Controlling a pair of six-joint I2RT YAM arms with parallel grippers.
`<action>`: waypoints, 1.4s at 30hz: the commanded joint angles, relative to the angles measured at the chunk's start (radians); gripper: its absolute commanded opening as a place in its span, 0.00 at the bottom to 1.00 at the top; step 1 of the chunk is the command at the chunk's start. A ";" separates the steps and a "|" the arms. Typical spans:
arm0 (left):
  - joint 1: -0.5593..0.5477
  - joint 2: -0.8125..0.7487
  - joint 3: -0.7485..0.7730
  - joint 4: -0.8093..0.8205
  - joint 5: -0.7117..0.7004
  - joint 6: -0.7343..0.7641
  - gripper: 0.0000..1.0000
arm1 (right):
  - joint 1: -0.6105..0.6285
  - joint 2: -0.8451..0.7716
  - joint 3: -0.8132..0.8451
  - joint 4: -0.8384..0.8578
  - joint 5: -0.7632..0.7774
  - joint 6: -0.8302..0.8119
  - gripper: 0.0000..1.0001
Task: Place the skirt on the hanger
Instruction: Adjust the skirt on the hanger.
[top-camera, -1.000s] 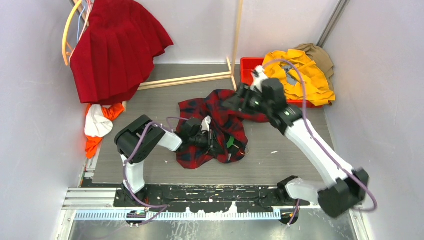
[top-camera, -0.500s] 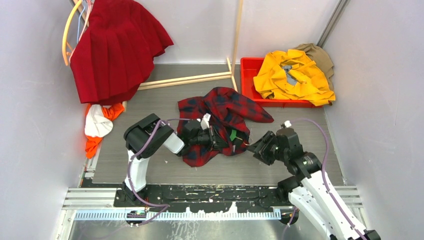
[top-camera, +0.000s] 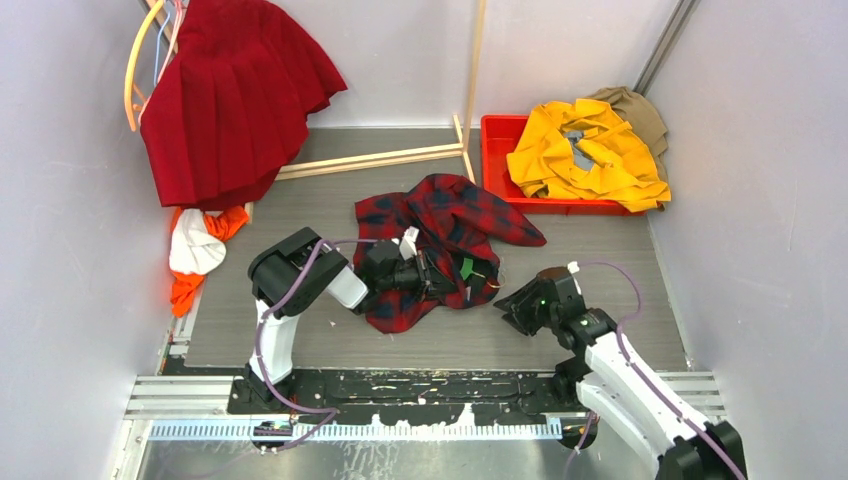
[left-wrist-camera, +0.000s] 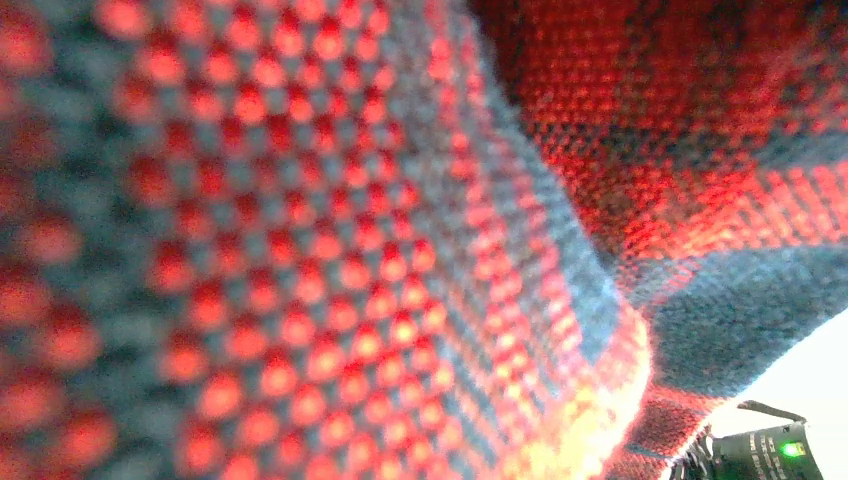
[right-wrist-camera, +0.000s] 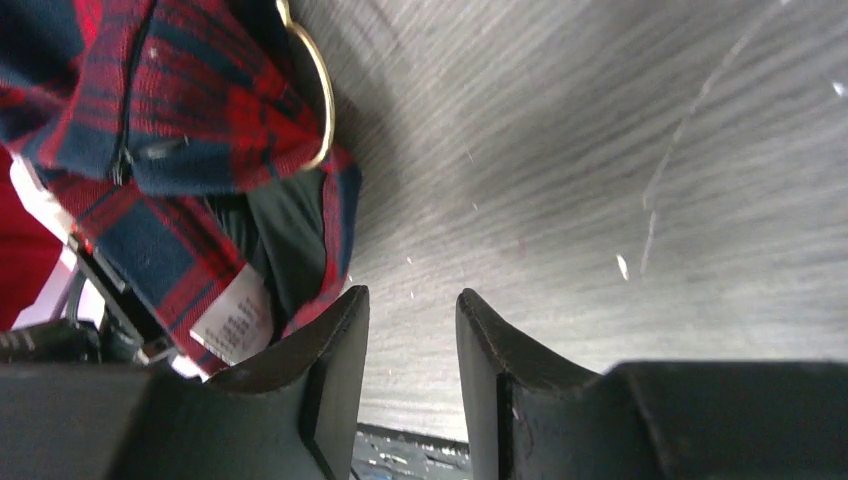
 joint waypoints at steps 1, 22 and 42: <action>0.007 0.016 -0.022 0.012 -0.034 -0.031 0.00 | -0.008 0.099 0.021 0.226 0.081 0.000 0.43; 0.006 -0.010 -0.008 0.024 -0.016 -0.070 0.00 | -0.062 0.213 0.023 0.410 0.103 -0.054 0.44; -0.012 -0.002 0.045 0.074 0.010 -0.141 0.00 | -0.060 0.446 0.106 0.586 0.123 -0.100 0.33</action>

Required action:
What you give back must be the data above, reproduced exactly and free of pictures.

Solved problem:
Controlling a pair of six-joint I2RT YAM arms with parallel grippers.
`<action>`: waypoints, 1.4s at 30hz: the commanded joint angles, relative to the angles measured at the chunk's start (radians); gripper: its absolute commanded opening as a place in its span, 0.00 at the bottom to 1.00 at the top; step 1 of the chunk is the command at the chunk's start. A ";" separates the steps and a "|" the arms. Typical spans:
arm0 (left):
  - joint 1: -0.5593..0.5477
  - joint 2: -0.8125..0.7487
  - joint 3: -0.7485..0.7730
  - joint 4: -0.8093..0.8205
  - joint 5: -0.7117..0.7004
  - joint 6: -0.7343..0.7641
  - gripper: 0.0000..1.0000
arm1 (right):
  - joint 1: -0.6105..0.6285
  - joint 2: -0.8451..0.7716
  - joint 3: -0.8132..0.8451
  - joint 4: -0.8384..0.8578
  - joint 5: -0.7632..0.7774
  - joint 6: -0.8302..0.8119
  - gripper: 0.0000..1.0001
Task: Place the skirt on the hanger
Instruction: Adjust the skirt on the hanger.
[top-camera, -1.000s] 
[top-camera, -0.500s] 
[top-camera, +0.000s] 
[left-wrist-camera, +0.000s] 
[right-wrist-camera, +0.000s] 
 joint waypoints at steps 1, 22 and 42: <action>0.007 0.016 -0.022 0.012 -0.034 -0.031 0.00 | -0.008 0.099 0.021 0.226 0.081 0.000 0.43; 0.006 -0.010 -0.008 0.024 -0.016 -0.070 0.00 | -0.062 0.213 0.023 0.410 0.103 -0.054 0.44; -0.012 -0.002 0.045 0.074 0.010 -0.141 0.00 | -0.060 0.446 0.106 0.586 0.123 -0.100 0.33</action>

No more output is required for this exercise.